WORK ORDER: Return the lines below that contain the word "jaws".

RECORDS SHOWN:
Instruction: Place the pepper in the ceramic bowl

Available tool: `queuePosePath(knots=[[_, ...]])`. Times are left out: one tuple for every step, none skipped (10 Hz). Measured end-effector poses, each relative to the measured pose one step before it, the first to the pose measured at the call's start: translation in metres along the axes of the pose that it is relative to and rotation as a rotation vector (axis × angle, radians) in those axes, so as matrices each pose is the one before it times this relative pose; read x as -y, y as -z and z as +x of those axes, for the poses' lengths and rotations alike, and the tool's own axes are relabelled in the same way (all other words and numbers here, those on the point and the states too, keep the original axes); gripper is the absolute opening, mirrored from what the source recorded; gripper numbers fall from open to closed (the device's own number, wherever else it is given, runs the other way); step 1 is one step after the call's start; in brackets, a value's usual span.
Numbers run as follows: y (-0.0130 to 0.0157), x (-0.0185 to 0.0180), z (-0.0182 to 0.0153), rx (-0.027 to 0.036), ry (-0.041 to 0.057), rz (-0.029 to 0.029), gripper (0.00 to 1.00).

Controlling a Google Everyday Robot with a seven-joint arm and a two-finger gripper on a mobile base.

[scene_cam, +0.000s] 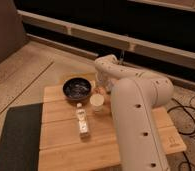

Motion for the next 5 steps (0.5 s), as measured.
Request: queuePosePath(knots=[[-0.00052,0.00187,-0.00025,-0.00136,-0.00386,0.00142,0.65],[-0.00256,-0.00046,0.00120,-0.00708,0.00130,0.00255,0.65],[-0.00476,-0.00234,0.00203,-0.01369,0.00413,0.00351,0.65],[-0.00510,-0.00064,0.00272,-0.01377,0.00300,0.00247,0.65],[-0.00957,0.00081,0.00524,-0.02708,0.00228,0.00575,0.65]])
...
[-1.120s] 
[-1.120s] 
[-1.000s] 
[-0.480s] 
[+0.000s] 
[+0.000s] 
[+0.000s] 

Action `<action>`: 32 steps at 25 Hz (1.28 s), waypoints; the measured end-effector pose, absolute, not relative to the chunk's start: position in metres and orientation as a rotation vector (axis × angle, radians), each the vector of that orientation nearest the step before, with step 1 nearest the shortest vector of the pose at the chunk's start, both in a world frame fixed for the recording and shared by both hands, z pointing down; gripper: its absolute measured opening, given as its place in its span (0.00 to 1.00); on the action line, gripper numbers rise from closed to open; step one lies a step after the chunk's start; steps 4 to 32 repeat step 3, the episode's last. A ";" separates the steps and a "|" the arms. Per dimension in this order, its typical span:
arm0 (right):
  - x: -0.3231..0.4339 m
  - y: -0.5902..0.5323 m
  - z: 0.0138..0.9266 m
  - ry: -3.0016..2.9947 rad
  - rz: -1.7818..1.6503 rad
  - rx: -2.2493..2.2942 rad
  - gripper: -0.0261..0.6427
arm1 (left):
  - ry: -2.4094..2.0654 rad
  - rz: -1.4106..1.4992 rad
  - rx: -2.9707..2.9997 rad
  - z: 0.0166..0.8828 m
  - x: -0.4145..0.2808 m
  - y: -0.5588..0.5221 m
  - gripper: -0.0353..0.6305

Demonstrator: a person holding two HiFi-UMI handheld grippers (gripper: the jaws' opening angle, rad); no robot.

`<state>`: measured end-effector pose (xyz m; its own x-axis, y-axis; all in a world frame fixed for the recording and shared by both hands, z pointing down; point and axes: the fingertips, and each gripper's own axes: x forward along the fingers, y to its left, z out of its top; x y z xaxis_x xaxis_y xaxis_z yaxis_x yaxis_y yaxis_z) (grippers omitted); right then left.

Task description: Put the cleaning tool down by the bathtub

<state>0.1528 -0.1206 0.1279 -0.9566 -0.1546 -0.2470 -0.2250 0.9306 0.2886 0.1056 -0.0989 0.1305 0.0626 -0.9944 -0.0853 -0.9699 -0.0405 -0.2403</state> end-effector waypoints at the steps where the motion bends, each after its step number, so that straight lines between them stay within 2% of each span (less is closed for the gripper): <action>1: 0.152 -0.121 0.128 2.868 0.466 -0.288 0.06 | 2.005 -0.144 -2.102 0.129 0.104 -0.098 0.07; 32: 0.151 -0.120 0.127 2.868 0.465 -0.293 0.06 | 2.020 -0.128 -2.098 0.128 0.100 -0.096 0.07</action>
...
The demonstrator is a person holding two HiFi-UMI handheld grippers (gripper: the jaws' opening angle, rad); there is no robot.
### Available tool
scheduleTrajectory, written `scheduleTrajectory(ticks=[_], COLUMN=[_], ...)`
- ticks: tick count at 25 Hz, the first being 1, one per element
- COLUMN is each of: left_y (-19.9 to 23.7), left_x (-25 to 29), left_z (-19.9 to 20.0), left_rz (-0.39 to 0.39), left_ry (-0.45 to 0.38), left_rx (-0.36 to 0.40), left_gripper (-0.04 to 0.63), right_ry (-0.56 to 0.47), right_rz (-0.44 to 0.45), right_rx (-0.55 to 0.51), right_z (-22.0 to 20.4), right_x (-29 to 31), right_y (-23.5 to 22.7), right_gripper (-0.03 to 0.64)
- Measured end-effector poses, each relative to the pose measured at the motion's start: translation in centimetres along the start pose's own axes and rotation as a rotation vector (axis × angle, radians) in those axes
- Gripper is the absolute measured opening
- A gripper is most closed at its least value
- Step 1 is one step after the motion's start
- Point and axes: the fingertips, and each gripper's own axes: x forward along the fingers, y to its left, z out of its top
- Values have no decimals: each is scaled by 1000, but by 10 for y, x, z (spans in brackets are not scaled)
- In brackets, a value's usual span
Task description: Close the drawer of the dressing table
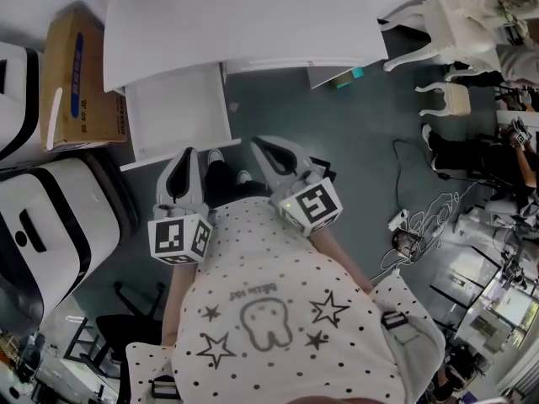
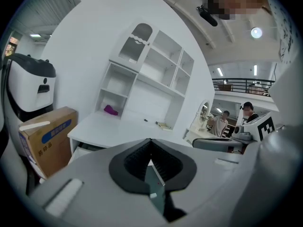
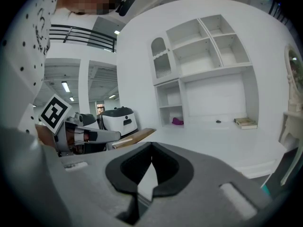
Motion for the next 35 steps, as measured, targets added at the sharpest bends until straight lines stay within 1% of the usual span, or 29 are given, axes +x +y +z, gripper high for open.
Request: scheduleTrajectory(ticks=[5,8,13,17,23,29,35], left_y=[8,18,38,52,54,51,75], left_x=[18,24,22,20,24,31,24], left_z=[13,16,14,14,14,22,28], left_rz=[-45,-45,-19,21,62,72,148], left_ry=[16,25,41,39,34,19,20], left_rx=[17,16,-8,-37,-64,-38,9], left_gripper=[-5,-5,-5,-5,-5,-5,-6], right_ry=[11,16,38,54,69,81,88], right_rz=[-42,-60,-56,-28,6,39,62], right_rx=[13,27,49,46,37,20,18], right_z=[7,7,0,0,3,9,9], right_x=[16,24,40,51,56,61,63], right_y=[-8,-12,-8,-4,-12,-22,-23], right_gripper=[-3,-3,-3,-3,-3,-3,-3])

EXERCISE RESULT:
Demonstrator: a person holding two HiFi-UMI handheld grippers (gripper: the jaws' opening angle, rad); no robot.
The demonstrator is a person holding two HiFi-UMI handheld grippers (gripper: the jaws' opening angle, rad); there is no robot.

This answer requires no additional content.